You can drive a man from his country; you cannot drive a just idea from the history of peoples.

—You are finishing, they say, a life of Toussaint Louverture. Why devote your last strength to this hero of Haiti?
Because they wanted to erase him, and to erase such a man is to lie about what our people are capable of achieving. Toussaint Louverture was a slave who became a general, a legislator, a leader of a people—living proof that the color of one's skin determines neither intelligence nor greatness. By writing his life, I answer those who still claim that the freedman would remain a perpetual minor. I want French and West Indian youth to know that a man born in chains stood up to the greatest powers of his time. This is my last plea, perhaps: no longer to abolish slavery, which is dead, but to abolish prejudice, which survives it.

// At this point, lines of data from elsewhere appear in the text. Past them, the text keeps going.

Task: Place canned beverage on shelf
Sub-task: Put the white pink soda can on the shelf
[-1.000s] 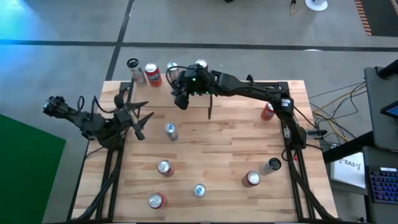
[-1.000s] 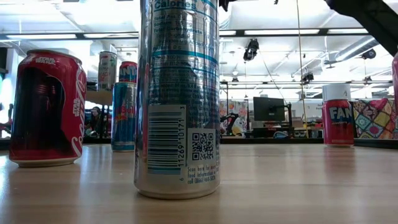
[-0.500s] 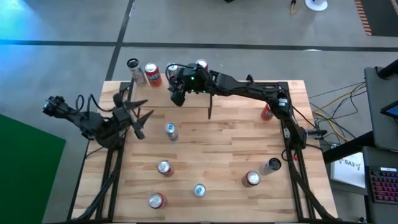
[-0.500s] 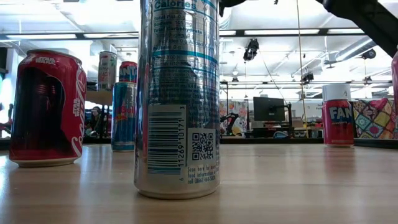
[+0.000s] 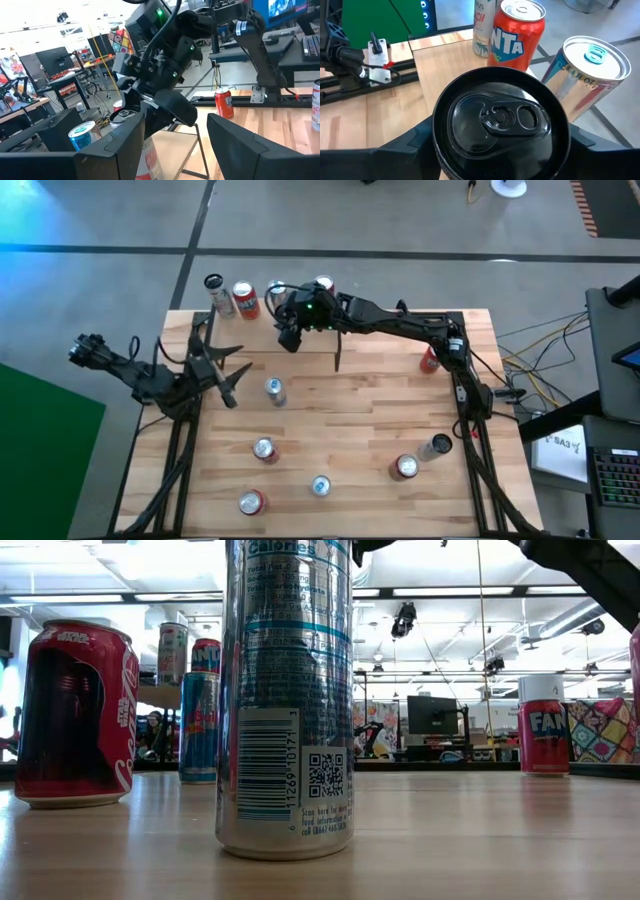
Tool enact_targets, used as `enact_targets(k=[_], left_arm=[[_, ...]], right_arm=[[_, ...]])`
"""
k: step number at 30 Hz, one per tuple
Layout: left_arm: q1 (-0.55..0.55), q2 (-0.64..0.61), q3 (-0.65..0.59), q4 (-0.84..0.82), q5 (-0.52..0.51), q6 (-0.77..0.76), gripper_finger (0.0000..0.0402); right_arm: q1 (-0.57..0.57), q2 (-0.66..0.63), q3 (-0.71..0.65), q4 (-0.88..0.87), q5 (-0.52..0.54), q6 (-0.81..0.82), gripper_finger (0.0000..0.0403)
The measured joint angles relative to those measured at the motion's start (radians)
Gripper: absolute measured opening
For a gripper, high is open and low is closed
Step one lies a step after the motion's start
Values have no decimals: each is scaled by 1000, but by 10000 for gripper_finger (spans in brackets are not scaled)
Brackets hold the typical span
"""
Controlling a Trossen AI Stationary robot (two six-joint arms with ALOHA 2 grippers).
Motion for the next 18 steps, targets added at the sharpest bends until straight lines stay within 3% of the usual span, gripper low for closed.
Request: enact_targets(k=[8, 18], left_arm=[[1, -2, 0, 3, 0, -4, 201], [3, -2, 0, -4, 0, -13, 201]], right_arm=[[-2, -3, 0, 13, 3, -2, 318], [-2, -13, 0, 31, 6, -16, 330]])
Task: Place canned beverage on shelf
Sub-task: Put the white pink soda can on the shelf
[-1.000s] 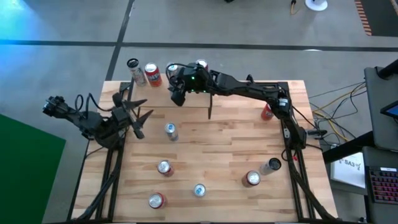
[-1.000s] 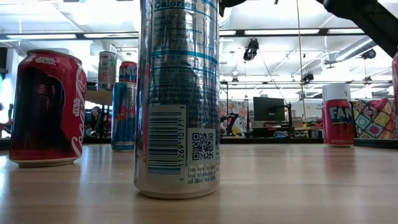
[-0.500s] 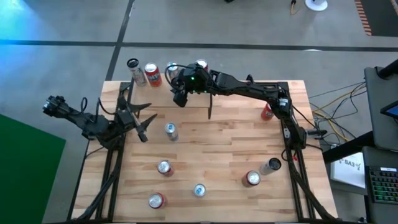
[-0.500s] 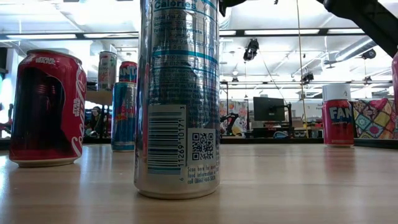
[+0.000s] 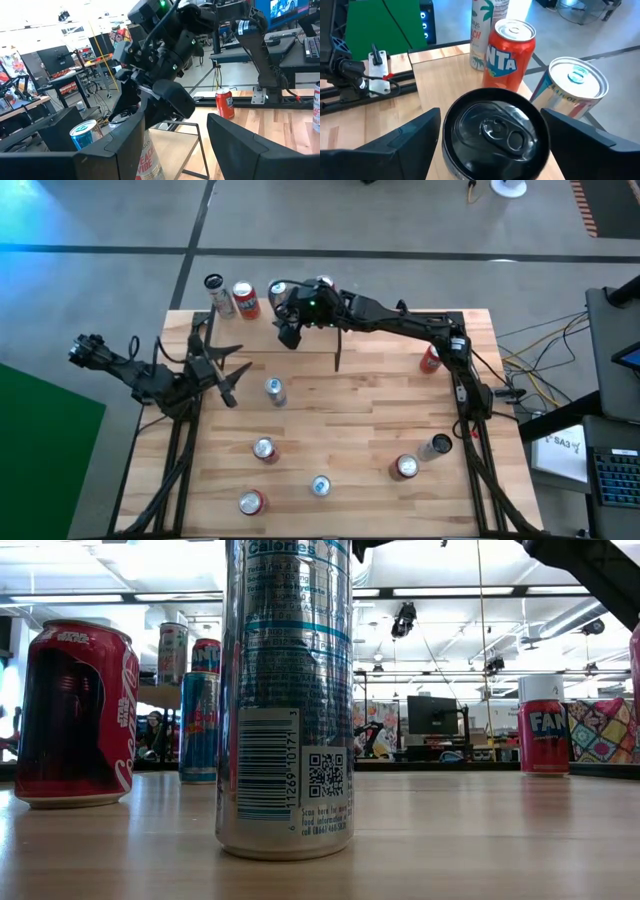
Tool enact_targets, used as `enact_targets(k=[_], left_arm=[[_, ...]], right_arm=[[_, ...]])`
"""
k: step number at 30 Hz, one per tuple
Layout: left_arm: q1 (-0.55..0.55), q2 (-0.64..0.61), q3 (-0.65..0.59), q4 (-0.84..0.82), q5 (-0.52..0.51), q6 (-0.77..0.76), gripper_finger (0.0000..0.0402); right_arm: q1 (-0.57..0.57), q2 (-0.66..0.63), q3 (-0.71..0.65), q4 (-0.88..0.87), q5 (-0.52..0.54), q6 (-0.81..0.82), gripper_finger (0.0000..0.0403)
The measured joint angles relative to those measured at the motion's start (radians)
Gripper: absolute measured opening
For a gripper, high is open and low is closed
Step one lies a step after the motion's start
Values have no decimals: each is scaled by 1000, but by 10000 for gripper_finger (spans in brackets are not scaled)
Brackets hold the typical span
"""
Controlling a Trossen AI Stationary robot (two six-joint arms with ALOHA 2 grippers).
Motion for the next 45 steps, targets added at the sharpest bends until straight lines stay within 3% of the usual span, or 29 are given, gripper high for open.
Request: enact_targets(k=[9, 19, 23, 26, 37, 45], left_arm=[[2, 29, -1, 1, 13, -30, 201], [74, 35, -1, 99, 212, -9, 201], [134, 37, -1, 121, 296, -7, 201], [184, 41, -1, 122, 389, -16, 201], [404, 100, 7, 124, 615, -64, 201], [603, 204, 157, -13, 828, -58, 196]], right_arm=[[1, -36, 0, -4, -1, -32, 331], [17, -164, 0, -144, -7, -132, 325], [18, -214, -20, -237, -89, -162, 325], [18, -256, -85, -240, -153, -165, 325], [36, -444, -438, -82, -160, -182, 325], [35, -591, -658, 54, -160, -179, 325]])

Slavery is dead; what remains is to abolish prejudice, which survives it.
—When I look at you at your desk, among your papers, I wonder: what, every morning, put your pen back to work?
Anger, Monsieur le Ministre, and it has never died. The anger of knowing that while I drank my coffee in Paris, in the comfort of a bourgeois study, men were bending their backs under the whip so that sugar could arrive in my cup. I could never drink in peace. So I wrote: books, articles, pamphlets, reports for the Assembly. The pen was my weapon, the printed page my battlefield. I believe a man is worth only as much as the cause he serves beyond himself. Mine took sixty years; I do not regret an hour. You may find me stubborn—I prefer to say faithful.
The pen was my weapon, the printed page my battlefield.
—One last thing. When you extend your hand to a child of a freedman in the West Indies, what would you like him to remember of you?
That he remember not my name—but his freedom. I did not free those men: I only gave them back what was theirs by birth and had been stolen from them. If that child remembers anything, let him know that he is the equal of all, that no birth condemns him, and that he has the duty, in turn, to defend the freedom of another. That is what matters to me. You give school, I give example; together, perhaps, we will have made these children truly free men. The rest—statues, honors—I leave to those who like ceremonies. I prefer to be continued rather than celebrated.
I prefer to be continued rather than celebrated.
This imaginary interview was generated by artificial intelligence from sources documented in Victor Schoelcher's profile. It dramatises what the figure might have said based on what we know about them, but does not constitute attested historical testimony. For primary sources and factual documentation, refer to the full profile.